--- TASK DESCRIPTION ---
Using the string "Under" as the key, pull each matching line out of the records below.

•••

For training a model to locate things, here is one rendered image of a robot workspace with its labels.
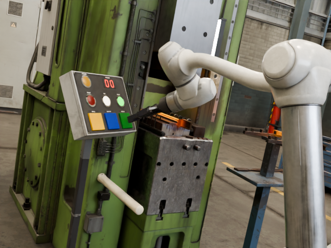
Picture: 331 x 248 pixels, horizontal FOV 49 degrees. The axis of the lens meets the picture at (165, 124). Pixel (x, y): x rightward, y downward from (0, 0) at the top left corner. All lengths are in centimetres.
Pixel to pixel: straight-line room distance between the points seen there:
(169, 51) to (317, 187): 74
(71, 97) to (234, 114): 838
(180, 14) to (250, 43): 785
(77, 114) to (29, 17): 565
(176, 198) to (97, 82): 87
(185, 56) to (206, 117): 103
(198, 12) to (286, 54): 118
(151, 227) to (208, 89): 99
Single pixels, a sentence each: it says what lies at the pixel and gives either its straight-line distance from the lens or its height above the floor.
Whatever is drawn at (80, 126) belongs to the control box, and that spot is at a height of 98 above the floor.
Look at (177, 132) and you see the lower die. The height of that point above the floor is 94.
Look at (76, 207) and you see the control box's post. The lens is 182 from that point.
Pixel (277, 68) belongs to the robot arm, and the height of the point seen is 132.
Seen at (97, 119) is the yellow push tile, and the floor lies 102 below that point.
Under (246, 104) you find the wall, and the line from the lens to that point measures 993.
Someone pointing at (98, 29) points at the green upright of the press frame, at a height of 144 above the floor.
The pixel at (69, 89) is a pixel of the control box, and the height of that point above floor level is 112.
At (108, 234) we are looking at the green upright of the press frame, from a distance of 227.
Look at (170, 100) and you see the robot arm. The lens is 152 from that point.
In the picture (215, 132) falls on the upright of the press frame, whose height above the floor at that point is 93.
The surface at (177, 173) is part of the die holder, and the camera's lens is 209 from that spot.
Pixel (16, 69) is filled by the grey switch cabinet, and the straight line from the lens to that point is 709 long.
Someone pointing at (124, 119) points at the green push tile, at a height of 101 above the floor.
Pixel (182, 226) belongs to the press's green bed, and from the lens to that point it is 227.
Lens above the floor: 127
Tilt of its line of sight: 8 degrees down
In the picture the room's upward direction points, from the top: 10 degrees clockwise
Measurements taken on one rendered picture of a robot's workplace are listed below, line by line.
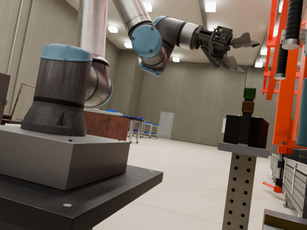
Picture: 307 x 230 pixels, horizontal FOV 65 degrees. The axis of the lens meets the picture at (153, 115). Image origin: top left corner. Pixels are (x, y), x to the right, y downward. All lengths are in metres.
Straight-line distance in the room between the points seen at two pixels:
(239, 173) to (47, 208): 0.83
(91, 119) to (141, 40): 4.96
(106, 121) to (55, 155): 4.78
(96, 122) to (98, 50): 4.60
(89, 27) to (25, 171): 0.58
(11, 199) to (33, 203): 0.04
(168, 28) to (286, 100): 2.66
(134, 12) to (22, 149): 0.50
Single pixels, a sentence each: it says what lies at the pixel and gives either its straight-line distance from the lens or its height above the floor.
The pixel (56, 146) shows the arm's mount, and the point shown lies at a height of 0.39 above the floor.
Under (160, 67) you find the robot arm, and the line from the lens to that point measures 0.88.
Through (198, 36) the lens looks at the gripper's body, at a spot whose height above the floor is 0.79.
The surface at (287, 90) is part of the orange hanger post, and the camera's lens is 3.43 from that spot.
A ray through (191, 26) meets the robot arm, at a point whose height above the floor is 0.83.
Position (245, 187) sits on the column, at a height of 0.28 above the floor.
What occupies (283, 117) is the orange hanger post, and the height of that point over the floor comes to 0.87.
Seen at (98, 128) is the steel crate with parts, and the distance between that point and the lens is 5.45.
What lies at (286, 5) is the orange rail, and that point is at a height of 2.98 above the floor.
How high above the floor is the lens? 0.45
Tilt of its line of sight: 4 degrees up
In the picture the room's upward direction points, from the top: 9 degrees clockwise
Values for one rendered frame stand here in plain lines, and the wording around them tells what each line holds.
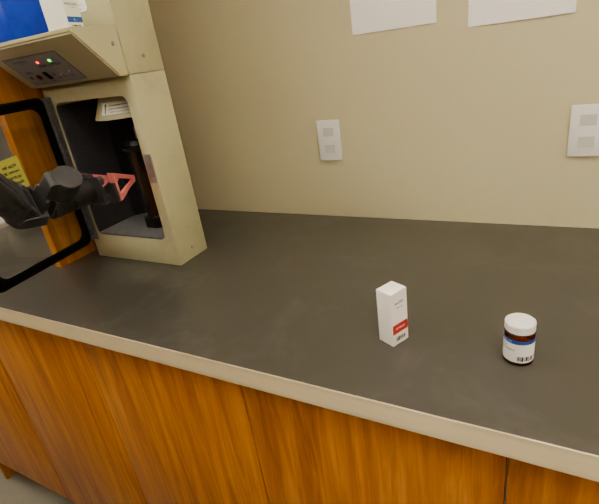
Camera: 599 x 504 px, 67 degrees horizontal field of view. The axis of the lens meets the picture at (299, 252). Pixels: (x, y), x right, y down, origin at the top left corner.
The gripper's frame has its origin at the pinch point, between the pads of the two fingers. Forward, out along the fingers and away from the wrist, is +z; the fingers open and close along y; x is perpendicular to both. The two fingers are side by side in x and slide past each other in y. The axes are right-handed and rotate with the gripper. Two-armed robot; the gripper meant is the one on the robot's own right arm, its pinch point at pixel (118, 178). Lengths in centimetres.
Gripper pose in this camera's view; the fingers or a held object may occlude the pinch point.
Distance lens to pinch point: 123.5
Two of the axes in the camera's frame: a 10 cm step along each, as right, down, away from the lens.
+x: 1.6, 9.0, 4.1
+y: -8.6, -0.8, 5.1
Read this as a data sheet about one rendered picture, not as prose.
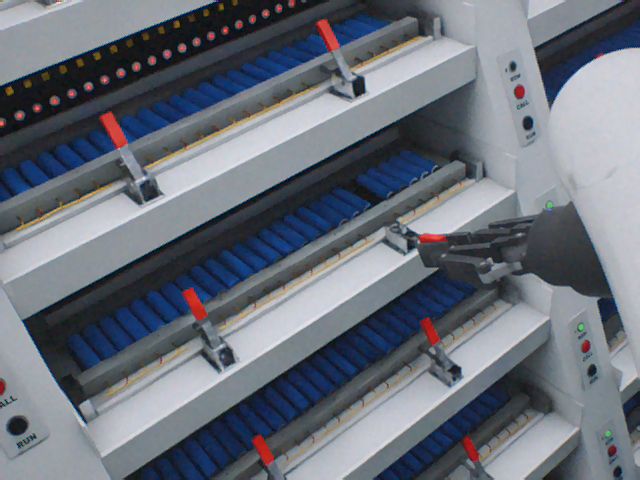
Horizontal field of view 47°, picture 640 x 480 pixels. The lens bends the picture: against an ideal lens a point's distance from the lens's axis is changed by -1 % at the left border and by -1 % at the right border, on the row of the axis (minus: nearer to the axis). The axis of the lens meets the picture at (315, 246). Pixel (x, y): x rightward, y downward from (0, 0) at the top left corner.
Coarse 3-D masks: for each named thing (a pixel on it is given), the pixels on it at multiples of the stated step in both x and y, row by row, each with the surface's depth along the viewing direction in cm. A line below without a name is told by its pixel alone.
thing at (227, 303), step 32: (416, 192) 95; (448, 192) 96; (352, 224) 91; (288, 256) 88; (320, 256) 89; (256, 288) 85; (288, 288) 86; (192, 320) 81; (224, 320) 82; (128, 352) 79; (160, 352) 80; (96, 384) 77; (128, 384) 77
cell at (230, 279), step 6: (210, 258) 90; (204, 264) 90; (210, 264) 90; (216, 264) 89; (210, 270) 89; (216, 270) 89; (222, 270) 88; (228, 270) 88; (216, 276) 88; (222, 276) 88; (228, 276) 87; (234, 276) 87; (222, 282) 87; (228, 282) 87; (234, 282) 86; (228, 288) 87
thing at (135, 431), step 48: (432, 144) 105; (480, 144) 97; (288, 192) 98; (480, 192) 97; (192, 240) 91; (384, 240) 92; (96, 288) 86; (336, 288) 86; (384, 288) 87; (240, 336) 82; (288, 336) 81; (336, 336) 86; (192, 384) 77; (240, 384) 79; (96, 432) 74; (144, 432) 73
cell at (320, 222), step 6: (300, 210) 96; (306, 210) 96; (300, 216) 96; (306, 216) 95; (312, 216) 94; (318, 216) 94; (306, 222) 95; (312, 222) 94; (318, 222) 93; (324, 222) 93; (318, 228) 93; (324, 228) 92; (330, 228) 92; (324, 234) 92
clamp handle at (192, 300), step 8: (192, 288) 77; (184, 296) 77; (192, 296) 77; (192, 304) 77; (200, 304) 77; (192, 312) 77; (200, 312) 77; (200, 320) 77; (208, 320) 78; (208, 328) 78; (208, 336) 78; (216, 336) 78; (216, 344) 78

•••

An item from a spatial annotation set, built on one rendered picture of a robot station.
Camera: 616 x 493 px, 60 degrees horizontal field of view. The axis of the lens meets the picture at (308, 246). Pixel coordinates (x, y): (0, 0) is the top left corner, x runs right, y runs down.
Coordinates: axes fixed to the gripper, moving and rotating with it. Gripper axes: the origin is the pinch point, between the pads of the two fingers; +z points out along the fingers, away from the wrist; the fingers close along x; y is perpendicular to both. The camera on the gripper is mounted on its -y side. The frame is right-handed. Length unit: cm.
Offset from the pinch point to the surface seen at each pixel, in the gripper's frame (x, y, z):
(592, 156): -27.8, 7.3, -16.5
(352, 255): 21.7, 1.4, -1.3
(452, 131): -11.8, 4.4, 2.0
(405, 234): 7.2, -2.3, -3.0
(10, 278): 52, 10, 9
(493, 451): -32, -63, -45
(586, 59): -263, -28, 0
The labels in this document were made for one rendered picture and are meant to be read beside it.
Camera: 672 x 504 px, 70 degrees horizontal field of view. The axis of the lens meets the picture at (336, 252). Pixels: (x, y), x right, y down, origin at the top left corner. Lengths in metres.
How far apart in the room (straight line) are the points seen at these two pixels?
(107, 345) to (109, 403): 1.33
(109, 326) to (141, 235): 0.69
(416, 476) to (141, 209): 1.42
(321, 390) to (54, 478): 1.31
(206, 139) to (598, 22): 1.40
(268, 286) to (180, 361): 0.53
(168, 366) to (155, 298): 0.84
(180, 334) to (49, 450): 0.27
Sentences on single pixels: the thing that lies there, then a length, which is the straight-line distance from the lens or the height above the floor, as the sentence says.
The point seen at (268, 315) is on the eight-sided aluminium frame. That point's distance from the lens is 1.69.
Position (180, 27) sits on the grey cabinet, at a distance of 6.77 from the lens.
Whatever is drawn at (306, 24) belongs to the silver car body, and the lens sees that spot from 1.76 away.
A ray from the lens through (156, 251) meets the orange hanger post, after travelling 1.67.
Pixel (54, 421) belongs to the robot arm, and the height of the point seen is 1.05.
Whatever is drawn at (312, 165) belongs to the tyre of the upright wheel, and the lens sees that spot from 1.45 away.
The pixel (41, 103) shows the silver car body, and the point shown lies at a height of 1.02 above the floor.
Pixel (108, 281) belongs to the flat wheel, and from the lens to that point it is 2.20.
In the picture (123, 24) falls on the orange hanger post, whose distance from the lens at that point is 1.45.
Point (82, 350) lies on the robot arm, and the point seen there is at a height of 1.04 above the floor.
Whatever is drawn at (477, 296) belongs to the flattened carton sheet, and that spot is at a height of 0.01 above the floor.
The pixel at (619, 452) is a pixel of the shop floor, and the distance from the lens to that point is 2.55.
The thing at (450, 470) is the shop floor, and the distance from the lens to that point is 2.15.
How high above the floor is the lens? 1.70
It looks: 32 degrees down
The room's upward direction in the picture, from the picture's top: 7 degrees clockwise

•••

--- RESULT BELOW ---
Under (246, 104) you find the wall, and the line from the lens to that point measures 993.
Under (160, 67) you find the robot arm, and the line from the lens to that point measures 0.88.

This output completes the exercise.